▸ Work request:
Omit every picture, then return the listing verbatim.

Data excerpt below:

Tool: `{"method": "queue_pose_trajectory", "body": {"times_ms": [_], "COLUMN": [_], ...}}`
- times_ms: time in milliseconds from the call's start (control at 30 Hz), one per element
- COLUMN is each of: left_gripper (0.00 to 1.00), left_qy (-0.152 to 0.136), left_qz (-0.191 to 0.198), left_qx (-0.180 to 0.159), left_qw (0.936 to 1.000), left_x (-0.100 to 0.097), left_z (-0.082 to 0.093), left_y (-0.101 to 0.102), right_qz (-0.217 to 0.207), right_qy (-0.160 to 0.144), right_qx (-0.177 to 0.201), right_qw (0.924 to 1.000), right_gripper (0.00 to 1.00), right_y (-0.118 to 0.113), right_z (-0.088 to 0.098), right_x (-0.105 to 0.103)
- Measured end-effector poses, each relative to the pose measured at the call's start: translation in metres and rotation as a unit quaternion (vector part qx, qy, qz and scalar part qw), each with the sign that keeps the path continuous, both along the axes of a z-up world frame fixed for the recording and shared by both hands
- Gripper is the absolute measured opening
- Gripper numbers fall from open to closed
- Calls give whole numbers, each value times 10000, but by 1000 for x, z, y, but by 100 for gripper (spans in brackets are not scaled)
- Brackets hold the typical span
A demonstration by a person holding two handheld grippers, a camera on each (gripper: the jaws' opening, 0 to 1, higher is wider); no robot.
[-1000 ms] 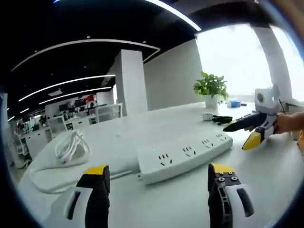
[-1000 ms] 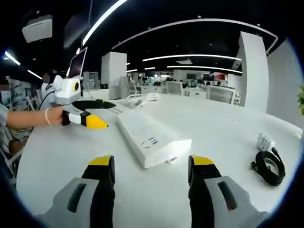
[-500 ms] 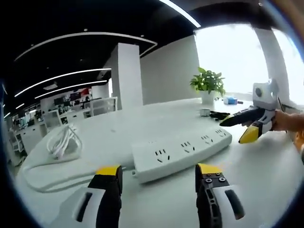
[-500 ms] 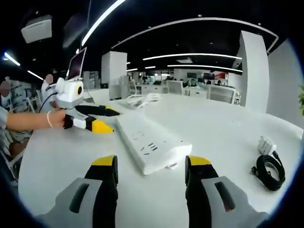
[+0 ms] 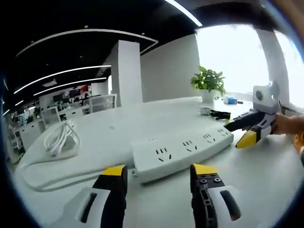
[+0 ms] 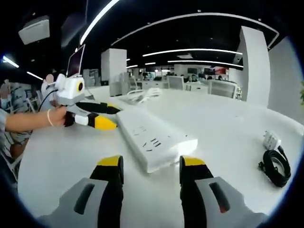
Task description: Straighten the power strip on the desk, plug the charger into it
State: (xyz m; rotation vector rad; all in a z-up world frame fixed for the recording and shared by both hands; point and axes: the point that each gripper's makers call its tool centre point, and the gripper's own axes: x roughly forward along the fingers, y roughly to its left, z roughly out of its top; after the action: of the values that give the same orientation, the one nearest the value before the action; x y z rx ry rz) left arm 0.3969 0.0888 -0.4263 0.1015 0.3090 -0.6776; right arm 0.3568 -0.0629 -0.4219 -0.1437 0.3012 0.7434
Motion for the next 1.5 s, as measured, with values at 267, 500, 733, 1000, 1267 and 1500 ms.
{"method": "queue_pose_trajectory", "body": {"times_ms": [267,500,733,1000,1267,1500], "left_gripper": [46,40,39,38,36,37], "left_qy": [79,173,195,239,292,330], "left_qz": [13,0,-31,17,69,83], "left_qx": [44,37,99,115,60,66], "left_qw": [10000,9998,9998,9996,9995,9994], "left_x": [2,1,0,0,0,-2], "left_z": [-2,-5,-5,-5,-4,-3], "left_y": [2,2,1,0,1,1], "right_qz": [-46,-100,-142,-139,-132,-114], "right_qy": [57,47,36,48,45,16], "right_qx": [-39,-67,-65,-49,-81,-126], "right_qw": [10000,9999,9999,9999,9999,9999], "right_gripper": [38,32,29,29,29,29], "right_y": [-1,-5,-7,-8,-9,-9], "right_z": [-4,-4,-3,-3,-3,-3], "right_x": [2,5,7,9,11,12]}}
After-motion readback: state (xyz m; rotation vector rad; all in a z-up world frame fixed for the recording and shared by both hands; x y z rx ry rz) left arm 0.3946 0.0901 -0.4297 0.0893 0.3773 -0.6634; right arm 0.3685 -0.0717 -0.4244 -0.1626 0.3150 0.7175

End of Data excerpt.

▸ Answer to the exercise:
Tool: `{"method": "queue_pose_trajectory", "body": {"times_ms": [_], "COLUMN": [_], ...}}`
- times_ms: time in milliseconds from the call's start (control at 30 Hz), one per element
- COLUMN is each of: left_gripper (0.00 to 1.00), left_qy (-0.152 to 0.136), left_qz (-0.191 to 0.198), left_qx (-0.180 to 0.159), left_qw (0.936 to 1.000), left_x (-0.100 to 0.097), left_z (-0.082 to 0.093), left_y (-0.101 to 0.102), right_qz (-0.217 to 0.207), right_qy (-0.160 to 0.144), right_qx (-0.177 to 0.201), right_qw (0.924 to 1.000), right_gripper (0.00 to 1.00), right_y (-0.118 to 0.113), right_z (-0.088 to 0.098), right_x (-0.105 to 0.103)
- Measured end-effector poses, each relative to the pose measured at the call's start: translation in metres and rotation as a unit quaternion (vector part qx, qy, qz and scalar part qw), each with the sign that keeps the path continuous, both along the axes of a z-up world frame fixed for the recording and shared by both hands
- Gripper is the absolute measured opening
- Gripper numbers fall from open to closed
- Calls give whole numbers, each value times 10000, but by 1000 for x, z, y, but by 100 for gripper (spans in brackets are not scaled)
- Brackets hold the typical span
A demonstration by a person holding two handheld grippers, a camera on each (gripper: the jaws' opening, 0 to 1, higher is wider); no robot.
[-1000 ms] 
[-1000 ms] 
[-500 ms] 
[-500 ms] 
[+0 ms] 
[+0 ms] 
Task description: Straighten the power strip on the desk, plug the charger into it
State: (xyz m; rotation vector rad; all in a z-up world frame fixed for the recording and shared by both hands; point and axes: the point that each gripper's makers call its tool centre point, and the gripper's own axes: x roughly forward along the fingers, y roughly to its left, z roughly out of its top; after the action: of the values that give the same orientation, the one nearest the value before the action; x y z rx ry rz) left arm 0.3969 0.0888 -0.4263 0.1015 0.3090 -0.6776; right arm 0.3568 -0.0629 -0.4219 -0.1437 0.3012 0.7434
Motion for the next 1.5 s, as measured, with values at 267, 500, 733, 1000, 1267 and 1500 ms.
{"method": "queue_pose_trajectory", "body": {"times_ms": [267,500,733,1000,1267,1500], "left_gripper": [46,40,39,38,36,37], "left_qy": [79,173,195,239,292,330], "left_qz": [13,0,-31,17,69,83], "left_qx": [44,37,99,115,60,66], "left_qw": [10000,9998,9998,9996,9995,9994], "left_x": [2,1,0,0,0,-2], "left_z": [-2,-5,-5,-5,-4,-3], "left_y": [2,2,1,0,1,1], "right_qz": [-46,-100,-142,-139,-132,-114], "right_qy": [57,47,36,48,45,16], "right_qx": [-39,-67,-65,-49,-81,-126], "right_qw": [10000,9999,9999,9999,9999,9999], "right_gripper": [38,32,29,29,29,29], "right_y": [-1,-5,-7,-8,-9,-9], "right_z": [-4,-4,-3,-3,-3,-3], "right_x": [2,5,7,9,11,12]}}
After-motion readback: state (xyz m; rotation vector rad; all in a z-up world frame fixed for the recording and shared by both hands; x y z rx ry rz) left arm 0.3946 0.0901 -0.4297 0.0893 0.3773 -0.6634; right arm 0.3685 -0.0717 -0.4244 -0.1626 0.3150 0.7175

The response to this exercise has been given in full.